(THE INPUT)

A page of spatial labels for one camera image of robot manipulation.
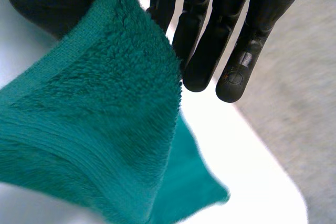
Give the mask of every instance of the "gray carpet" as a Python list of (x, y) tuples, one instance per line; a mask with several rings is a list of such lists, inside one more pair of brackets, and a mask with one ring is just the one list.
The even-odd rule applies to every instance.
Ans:
[[(174, 24), (181, 9), (179, 0)], [(276, 24), (236, 103), (299, 186), (310, 224), (336, 223), (335, 19), (336, 0), (297, 0)], [(216, 78), (243, 21), (242, 15)]]

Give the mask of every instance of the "robotic hand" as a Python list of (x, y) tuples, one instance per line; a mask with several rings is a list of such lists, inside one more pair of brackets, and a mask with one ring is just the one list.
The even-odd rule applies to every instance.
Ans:
[[(151, 0), (148, 12), (166, 32), (176, 0)], [(246, 0), (213, 0), (212, 13), (197, 47), (210, 0), (184, 0), (173, 39), (183, 83), (194, 92), (209, 84)], [(295, 0), (250, 0), (235, 48), (216, 87), (217, 96), (235, 102), (243, 95), (261, 50), (277, 20)]]
[[(27, 20), (61, 39), (88, 11), (93, 0), (9, 0)], [(151, 0), (148, 12), (166, 32), (176, 0)], [(173, 40), (182, 60), (184, 85), (204, 90), (217, 67), (246, 0), (213, 0), (212, 13), (198, 46), (209, 0), (184, 0)], [(295, 0), (250, 0), (245, 23), (216, 87), (217, 96), (235, 102), (243, 94), (259, 54), (276, 21)]]

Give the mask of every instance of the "teal towel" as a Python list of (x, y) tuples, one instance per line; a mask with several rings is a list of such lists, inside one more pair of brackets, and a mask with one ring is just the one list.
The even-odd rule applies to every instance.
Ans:
[(0, 90), (0, 181), (116, 224), (175, 223), (225, 202), (180, 99), (179, 62), (138, 0), (95, 0)]

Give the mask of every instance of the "terry cloth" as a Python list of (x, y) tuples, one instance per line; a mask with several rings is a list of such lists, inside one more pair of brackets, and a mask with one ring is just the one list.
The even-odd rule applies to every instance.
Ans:
[(178, 113), (179, 62), (138, 0), (94, 0), (47, 55), (0, 90), (0, 181), (168, 224), (228, 191)]

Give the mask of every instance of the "white table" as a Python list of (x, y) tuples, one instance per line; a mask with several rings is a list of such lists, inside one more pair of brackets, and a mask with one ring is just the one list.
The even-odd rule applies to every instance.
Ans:
[[(141, 2), (147, 6), (149, 0)], [(0, 0), (0, 88), (54, 43)], [(215, 83), (202, 93), (184, 90), (182, 108), (206, 164), (232, 194), (227, 204), (208, 207), (182, 223), (308, 223), (298, 188), (236, 108), (216, 98)], [(1, 224), (103, 224), (88, 211), (5, 184), (0, 184), (0, 206)]]

(End THE INPUT)

* _WHAT NEEDS TO BE DONE_: Leaving out any images, restate every record word for word.

* _TASK SOLUTION_:
A page of spatial labels for one camera image of robot manipulation.
Give the mask of every instance of the "gray carpet" as a Python list of (x, y) tuples, one instance per line; a mask with several rings is a list of such lists, inside one more pair of brackets, and a mask with one ring is just the one list.
The even-odd rule applies to every instance.
Ans:
[[(174, 24), (181, 9), (179, 0)], [(276, 24), (236, 103), (299, 186), (310, 224), (336, 223), (335, 19), (336, 0), (297, 0)], [(216, 78), (243, 21), (242, 15)]]

Give the mask of every instance of the "robotic hand" as a Python list of (x, y) tuples, one instance per line; a mask with several rings is a list of such lists, inside one more pair of brackets, and a mask with one ring is just the one list.
The even-odd rule applies to every instance.
Ans:
[[(151, 0), (148, 12), (166, 32), (176, 0)], [(246, 0), (213, 0), (212, 13), (197, 47), (210, 0), (184, 0), (173, 39), (183, 83), (194, 92), (209, 84)], [(295, 0), (250, 0), (235, 48), (216, 87), (217, 96), (235, 102), (243, 95), (261, 50), (277, 20)]]
[[(27, 20), (61, 39), (88, 11), (93, 0), (9, 0)], [(151, 0), (148, 12), (166, 32), (176, 0)], [(173, 40), (182, 60), (184, 85), (204, 90), (217, 67), (246, 0), (213, 0), (212, 13), (198, 46), (209, 0), (184, 0)], [(295, 0), (250, 0), (245, 23), (216, 87), (217, 96), (235, 102), (243, 94), (259, 54), (276, 21)]]

Give the mask of every instance of the "teal towel" as a Python list of (x, y) tuples, one instance per line; a mask with several rings is a list of such lists, inside one more pair of brackets, and a mask with one ring is just the one list.
The even-odd rule applies to every instance.
Ans:
[(0, 90), (0, 181), (116, 224), (175, 223), (225, 202), (180, 99), (179, 62), (138, 0), (95, 0)]

Give the mask of every instance of the "terry cloth" as a Python list of (x, y) tuples, one instance per line; a mask with several rings is a list of such lists, inside one more pair of brackets, and a mask with one ring is just the one list.
The even-odd rule applies to every instance.
Ans:
[(178, 113), (179, 62), (138, 0), (94, 0), (47, 55), (0, 90), (0, 181), (168, 224), (228, 191)]

Give the mask of every instance of the "white table" as a Python list of (x, y) tuples, one instance per line; a mask with several rings is a list of such lists, inside one more pair of brackets, and a mask with one ring is just the one list.
The even-odd rule applies to every instance.
Ans:
[[(141, 2), (147, 6), (149, 0)], [(0, 0), (0, 88), (54, 43)], [(215, 83), (202, 93), (184, 90), (182, 108), (206, 164), (232, 194), (227, 204), (208, 207), (182, 223), (308, 223), (298, 188), (236, 108), (216, 98)], [(1, 224), (103, 224), (88, 211), (5, 184), (0, 184), (0, 206)]]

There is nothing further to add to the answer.